Andy Thibault has dedicated his professional life to asking:
Where is justice? Where
can we find it? How can we
protect it? As an
investigator into political corruption, he looks for justice, and as a
journalist he seeks to protect it. He
works to hold public servants accountable, watching to ensure they are
fulfilling the trust placed in them by the people.
He has written eloquently on the problems of power and corruption
in our society, and it is on this subject he will speak today.
Andy Thibault is the author of Law
and Justice in Everyday Life and a columnist for Law Tribune
newspapers. He teaches
journalism and communications at the University of Hartford, and is a
partner in the Murzin-Thibault Investigative Group, a firm specializing in
surveillance [criminal investigations, background information, civil
litigation and executive protection].
His talk this morning is entitled “Law and Justice in Everyday
Life.” Will you please join
me in welcoming Andy Thibault.
THANK YOU, JANINE
UTELL AND THE PEW COMMITTEE FOR YOUR WARM WELCOME AND GRACIOUS
HOSPITALITY. I WAS ABLE TO SETTLE IN LAST NIGHT WITH THE HELP OF JANINE
AND HER HUSBAND JOHN PAUL. I WAS ABLE TO WALK AROUND THE CAMPUS A BIT.

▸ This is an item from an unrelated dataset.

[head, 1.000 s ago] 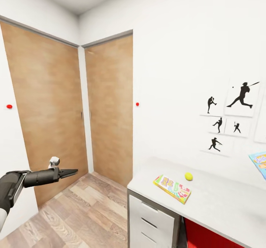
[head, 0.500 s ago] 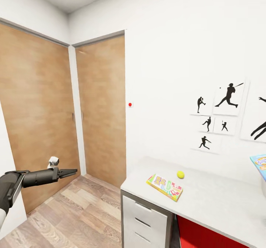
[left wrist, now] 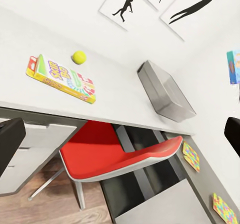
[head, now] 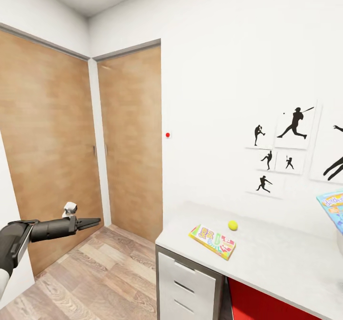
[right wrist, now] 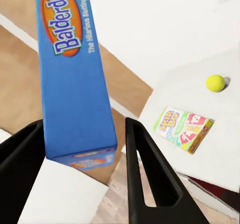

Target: Put all the toys in the child's room - the three board games (two on the bed and one on the table), the two jigsaw puzzles on the table, and the tennis ball on the table - inside the toy box on the table in the child's room.

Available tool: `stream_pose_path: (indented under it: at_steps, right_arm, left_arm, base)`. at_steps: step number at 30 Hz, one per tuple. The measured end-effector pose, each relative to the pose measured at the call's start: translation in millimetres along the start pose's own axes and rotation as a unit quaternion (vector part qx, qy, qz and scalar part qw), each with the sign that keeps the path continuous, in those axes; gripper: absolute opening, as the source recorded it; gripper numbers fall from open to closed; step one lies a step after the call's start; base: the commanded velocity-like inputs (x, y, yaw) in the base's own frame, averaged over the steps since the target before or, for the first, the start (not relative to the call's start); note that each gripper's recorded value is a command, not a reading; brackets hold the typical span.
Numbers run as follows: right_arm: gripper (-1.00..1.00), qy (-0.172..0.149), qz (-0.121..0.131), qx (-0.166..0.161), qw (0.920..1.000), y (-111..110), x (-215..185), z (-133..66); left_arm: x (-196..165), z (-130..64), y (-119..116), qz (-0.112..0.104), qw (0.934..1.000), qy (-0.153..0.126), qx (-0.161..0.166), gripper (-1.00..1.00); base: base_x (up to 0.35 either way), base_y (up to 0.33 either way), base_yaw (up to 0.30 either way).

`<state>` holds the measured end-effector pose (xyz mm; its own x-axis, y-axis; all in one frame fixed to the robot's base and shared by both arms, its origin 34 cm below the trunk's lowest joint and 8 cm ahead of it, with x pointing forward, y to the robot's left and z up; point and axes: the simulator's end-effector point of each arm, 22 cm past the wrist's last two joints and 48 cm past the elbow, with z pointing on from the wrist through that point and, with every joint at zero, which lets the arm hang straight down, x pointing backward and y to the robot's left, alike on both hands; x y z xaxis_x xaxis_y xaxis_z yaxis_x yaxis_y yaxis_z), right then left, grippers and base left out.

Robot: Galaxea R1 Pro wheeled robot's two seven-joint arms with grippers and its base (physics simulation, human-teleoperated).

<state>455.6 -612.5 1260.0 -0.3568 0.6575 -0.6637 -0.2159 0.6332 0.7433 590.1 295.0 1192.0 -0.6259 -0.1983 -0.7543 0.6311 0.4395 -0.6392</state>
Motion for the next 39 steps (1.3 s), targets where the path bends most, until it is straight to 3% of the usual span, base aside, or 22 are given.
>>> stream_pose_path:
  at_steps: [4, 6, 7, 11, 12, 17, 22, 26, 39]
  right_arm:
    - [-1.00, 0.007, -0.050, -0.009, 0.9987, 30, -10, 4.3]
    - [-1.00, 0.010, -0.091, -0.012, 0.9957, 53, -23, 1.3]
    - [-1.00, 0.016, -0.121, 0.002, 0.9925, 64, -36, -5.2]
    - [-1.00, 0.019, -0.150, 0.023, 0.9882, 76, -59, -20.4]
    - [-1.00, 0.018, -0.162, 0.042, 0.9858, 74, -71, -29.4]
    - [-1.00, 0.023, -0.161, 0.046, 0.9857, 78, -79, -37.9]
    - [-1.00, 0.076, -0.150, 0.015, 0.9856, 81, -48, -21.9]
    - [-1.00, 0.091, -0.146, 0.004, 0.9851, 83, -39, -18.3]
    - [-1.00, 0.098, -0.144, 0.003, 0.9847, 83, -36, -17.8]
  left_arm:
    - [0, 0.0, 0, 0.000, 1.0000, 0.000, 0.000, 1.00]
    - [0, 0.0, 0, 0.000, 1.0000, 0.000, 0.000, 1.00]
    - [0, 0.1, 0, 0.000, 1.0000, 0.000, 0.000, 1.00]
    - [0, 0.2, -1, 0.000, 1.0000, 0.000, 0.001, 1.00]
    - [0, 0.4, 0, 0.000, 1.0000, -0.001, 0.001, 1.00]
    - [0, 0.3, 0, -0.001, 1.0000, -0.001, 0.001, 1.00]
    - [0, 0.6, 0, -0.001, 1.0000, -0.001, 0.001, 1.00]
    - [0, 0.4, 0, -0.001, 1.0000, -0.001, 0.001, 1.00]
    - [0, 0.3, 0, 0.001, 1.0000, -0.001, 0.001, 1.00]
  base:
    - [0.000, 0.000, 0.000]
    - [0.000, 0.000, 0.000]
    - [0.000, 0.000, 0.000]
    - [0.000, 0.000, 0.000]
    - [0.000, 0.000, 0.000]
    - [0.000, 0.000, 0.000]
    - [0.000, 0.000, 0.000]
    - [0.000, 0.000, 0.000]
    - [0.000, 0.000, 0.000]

THAT CLEARED MY HEAD AFTER THE FINE DINNER THEY GAVE ME.
I’M VERY HAPPY TO BE WITH YOU HERE TODAY AT WIDENER UNIVERSITY.
THIS IS A GREAT OPPORTUNITY FOR ME, TALKING WITH YOU ABOUT A SUBJECT THAT
IS DEAR TO MY HEART.
I’M VERY HAPPY TO TALK WITH YOU TODAY ABOUT JUSTICE.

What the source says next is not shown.